Dies war auch gleichzeitig die Gelegenheit, das Gespräch auf die sechs Männer zu lenken, die ihn zum Haus der Witwe Gader begleitet hatten. Es stellte sich heraus, dass dies die Söhne des allmächtigen Brenner-Bauern waren. Greider war entschlossen nach und nach das Dorf, die Landschaft, die Bauern, kurzum das ganze Tal zu erkunden. Ausgerüstet mit Pinsel und Leinwand beobachtet er die Menschen und hält malenderweise die eigenartige Stimmung fest. Eine positive Fassade, die sich künstlerisch darstellen lässt, die aber nicht im Geringsten das Böse und Düstere verstecken kann. Alles scheint so in seinen Bahnen zu laufen; die Dorfbewohner beruhigen sich langsam wieder, nachdem der Fremde seinen Platz gefunden hat. Doch plötzlich erschüttert das Dorf eine mysteriöse Todesserie. Zu erst verunglückt der jüngste Sohn des Brenner Bauern beim Holzfällen und dann wird auch noch einer seiner Brüder im Mühlbach tot aufgefunden.

Ab diesem Zeitpunkt vollzieht sich ein Wendepunkt in diesem Roman. Flankiert von dramatischen Flash-Backs beschreibt Greider die Vergangenheit seiner Mutter, die mit diesem Dorf und dem Dorfherrscher Brenner unwiderruflich verknüpft ist. Es beginnt eine dramatische Aufarbeitungsgeschichte, die Greider zum Rächer, aber auch zum Retter werden lässt. Mit aller Gewalt versucht er die inzestuösen Machtstrukturen aufzubrechen. Er tauscht sein Werkzeug. Das Gewehr tritt an die Stelle des Pinsels und der Show-Down beginnt …

„Das finstere Tal“ ist ein grossartiges Werk. Thomas Willmann verleiht seiner besonderen Sprache eine Macht, die man selten im klassischen Heimatroman, Western oder Krimi finden kann. Die wenigen Dialoge bestechen durch ihre Kargheit, die Beschreibungen und Schilderungen der extremsten Situationen werden literarisch auf ein unglaublich hohes Niveau katapultiert, so dass man als Leser vor dieser fantastischen Erzählkunst nur noch den Hut ziehen kann. Die Geschichte ist erschütternd, manchmal fast schon brutal, trotzdem feinsinnig und gleichzeitig sehr imposant.

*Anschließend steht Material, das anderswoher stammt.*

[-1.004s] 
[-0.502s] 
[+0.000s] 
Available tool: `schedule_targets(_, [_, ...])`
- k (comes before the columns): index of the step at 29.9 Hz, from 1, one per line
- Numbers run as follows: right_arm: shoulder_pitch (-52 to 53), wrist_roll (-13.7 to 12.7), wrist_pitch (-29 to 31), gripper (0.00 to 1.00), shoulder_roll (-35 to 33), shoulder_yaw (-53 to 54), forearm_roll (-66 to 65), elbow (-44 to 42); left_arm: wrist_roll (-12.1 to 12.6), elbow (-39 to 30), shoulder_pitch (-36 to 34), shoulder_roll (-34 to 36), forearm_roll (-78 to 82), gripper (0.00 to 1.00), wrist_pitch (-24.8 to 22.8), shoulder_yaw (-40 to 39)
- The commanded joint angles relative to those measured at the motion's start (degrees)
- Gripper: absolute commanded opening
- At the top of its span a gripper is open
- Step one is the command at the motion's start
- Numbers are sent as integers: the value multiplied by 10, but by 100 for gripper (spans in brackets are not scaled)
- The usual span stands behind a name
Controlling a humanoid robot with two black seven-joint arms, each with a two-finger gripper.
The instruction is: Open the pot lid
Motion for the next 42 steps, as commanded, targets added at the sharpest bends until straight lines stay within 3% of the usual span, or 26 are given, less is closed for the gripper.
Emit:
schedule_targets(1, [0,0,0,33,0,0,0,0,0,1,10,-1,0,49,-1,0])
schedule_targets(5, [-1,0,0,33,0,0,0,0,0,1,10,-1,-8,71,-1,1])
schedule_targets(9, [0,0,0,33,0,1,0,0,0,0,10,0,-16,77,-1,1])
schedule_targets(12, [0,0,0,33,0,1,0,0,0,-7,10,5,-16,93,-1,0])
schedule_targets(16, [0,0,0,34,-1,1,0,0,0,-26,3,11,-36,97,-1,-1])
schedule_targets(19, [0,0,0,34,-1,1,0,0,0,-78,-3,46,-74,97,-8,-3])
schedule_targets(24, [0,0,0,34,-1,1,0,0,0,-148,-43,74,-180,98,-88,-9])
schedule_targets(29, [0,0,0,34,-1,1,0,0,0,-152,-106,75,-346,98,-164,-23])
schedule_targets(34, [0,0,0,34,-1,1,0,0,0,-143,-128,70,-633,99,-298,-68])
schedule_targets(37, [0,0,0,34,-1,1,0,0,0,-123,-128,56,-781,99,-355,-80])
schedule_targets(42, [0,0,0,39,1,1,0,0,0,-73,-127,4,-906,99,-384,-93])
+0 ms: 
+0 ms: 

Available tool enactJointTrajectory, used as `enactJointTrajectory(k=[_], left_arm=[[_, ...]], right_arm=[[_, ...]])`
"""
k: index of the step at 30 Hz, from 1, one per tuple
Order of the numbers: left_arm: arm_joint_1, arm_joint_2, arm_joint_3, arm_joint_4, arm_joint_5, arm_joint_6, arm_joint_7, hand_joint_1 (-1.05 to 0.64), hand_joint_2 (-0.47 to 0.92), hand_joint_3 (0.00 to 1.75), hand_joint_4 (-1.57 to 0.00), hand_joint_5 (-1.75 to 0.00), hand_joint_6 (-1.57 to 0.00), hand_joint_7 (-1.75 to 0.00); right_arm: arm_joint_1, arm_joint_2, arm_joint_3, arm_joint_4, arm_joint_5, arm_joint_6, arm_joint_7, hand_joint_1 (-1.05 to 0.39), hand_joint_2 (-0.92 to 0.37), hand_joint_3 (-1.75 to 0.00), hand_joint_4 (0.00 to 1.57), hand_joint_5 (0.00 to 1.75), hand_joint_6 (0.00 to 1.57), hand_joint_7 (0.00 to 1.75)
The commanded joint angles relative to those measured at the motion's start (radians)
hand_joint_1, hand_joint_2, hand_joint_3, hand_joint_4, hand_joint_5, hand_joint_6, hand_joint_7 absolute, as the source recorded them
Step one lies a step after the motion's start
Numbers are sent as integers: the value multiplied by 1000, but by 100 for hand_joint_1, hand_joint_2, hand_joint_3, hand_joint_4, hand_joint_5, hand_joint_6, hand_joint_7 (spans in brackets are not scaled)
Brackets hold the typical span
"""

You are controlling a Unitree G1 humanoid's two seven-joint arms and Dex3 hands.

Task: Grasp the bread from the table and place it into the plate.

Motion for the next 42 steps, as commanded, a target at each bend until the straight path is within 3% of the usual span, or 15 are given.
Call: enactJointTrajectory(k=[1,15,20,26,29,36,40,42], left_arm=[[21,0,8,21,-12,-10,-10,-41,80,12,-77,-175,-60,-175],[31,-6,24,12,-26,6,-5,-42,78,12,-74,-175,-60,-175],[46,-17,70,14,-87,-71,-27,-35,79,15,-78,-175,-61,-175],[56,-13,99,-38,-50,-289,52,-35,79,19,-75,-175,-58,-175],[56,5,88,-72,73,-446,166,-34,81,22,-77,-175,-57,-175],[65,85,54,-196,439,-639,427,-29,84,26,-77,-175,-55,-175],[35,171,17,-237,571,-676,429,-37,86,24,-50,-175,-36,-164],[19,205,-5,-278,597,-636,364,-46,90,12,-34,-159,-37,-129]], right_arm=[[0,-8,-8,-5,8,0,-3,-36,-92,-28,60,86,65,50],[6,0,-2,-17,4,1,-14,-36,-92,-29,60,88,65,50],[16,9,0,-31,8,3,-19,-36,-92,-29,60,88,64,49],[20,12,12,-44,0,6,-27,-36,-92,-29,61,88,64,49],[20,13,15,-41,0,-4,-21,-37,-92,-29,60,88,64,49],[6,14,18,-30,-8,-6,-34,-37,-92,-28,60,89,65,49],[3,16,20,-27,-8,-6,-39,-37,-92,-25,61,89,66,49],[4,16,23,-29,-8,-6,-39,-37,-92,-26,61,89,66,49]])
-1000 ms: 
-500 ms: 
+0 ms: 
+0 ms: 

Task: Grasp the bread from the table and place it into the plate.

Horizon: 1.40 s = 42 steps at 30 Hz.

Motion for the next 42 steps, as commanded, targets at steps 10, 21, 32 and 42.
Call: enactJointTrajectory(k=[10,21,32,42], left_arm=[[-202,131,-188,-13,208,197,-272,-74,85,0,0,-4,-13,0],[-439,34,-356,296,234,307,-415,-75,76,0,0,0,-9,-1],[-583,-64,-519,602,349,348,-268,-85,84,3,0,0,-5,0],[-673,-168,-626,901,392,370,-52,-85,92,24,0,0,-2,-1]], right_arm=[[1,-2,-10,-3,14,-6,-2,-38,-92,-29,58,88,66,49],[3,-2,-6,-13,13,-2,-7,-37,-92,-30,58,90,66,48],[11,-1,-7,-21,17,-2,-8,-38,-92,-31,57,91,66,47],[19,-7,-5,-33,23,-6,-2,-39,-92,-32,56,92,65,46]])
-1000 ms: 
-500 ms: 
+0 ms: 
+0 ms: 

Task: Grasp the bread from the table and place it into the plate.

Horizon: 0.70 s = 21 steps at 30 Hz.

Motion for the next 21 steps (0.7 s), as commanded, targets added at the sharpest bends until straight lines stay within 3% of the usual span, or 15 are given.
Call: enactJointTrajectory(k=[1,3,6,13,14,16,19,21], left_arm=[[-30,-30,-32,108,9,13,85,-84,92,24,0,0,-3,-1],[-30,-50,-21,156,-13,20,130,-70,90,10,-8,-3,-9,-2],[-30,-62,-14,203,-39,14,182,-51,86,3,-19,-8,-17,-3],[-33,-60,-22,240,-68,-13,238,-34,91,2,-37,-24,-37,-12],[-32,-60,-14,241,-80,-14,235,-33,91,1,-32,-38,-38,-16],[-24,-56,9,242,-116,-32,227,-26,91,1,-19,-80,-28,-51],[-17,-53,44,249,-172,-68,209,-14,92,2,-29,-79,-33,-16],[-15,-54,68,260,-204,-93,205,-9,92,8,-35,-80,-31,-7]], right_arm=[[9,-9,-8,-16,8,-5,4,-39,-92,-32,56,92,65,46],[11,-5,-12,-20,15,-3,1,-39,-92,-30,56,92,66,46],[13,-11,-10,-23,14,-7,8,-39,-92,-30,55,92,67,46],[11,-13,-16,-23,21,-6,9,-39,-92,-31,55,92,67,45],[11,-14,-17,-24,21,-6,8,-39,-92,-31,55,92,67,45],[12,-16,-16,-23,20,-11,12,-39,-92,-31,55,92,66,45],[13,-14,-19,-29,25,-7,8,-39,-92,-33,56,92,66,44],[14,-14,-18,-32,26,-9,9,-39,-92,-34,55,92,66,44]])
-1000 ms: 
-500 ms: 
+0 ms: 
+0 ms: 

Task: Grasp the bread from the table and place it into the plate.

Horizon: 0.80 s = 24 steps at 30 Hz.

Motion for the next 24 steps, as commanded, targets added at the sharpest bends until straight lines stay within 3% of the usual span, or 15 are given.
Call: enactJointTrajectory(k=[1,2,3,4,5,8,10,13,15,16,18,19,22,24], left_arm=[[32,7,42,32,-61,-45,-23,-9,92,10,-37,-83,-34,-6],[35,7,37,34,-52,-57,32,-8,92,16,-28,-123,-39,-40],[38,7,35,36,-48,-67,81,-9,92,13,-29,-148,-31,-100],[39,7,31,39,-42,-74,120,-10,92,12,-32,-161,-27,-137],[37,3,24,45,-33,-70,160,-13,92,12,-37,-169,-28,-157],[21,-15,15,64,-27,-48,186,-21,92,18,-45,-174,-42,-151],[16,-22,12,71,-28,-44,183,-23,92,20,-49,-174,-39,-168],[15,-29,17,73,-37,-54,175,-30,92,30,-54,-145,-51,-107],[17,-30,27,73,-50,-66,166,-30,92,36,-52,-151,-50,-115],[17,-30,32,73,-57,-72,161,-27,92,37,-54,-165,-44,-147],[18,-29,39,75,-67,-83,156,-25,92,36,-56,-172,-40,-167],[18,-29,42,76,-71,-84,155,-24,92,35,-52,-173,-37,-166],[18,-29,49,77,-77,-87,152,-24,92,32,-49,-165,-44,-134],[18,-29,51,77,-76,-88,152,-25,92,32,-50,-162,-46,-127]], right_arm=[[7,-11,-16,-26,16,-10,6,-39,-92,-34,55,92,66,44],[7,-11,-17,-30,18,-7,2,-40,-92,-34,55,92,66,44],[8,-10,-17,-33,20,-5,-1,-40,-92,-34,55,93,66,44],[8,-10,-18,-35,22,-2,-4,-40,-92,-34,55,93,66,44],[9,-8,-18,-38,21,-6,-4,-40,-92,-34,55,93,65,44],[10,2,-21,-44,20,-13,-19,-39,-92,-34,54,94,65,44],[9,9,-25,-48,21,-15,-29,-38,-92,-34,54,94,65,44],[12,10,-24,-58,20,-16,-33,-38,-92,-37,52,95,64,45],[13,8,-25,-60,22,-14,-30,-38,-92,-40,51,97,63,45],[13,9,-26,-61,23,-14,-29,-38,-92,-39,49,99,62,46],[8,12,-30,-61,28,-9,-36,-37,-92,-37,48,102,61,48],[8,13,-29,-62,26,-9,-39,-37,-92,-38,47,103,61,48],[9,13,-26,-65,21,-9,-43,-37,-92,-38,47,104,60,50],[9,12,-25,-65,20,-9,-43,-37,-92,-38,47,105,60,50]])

„Das finstere Tal“ ist ein wahnsinnig spannender und atmosphärisch dichter Roman über Liebe, Tod, Schuld und Vergeltung. Beginnen Sie einfach zu lesen und sie werden das Buch nicht mehr weglegen können, denn sie reiten ab der ersten Seite durch einen schaurig-schönen Heimatroman über einen subtilen Krimi in einen dramatischen Western hinein!